__Problem requirements__
Only some lines are wanted. Transcribe, exactly, the lines below from the line with "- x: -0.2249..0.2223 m" up to and including the line with "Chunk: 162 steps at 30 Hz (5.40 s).".
*** Opening Supplied data ***
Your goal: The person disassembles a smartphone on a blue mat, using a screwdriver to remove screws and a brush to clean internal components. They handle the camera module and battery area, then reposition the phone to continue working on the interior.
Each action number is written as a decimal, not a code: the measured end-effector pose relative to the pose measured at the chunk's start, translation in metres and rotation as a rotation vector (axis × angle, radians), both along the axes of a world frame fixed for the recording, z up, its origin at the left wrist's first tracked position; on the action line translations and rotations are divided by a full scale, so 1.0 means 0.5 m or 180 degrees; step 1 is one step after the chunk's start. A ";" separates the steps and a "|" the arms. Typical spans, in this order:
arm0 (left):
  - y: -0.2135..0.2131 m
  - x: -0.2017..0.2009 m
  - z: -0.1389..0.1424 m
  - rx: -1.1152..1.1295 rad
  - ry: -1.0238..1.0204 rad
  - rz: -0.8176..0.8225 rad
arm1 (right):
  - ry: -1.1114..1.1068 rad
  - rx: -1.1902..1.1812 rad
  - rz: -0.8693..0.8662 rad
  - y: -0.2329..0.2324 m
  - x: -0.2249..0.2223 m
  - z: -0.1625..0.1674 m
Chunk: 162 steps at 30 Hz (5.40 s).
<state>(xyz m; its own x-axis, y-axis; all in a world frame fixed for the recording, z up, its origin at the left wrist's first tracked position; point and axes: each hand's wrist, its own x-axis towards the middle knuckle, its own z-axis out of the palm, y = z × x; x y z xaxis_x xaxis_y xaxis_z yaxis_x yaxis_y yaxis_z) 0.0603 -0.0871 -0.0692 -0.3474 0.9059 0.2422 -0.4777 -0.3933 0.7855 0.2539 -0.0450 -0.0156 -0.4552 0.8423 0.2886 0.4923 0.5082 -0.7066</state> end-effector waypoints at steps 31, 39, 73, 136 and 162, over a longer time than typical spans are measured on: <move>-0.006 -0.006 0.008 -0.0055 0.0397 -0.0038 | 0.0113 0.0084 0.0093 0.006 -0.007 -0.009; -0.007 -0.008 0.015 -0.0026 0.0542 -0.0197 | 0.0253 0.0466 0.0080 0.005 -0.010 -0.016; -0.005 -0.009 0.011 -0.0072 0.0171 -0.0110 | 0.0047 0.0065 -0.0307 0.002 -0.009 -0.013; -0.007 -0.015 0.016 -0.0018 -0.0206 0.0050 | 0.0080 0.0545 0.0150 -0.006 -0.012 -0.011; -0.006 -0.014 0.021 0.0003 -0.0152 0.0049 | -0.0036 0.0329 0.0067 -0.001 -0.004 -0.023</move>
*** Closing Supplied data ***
__Response area__
  - x: -0.2249..0.2223 m
  - z: -0.1625..0.1674 m
Chunk: 162 steps at 30 Hz (5.40 s).

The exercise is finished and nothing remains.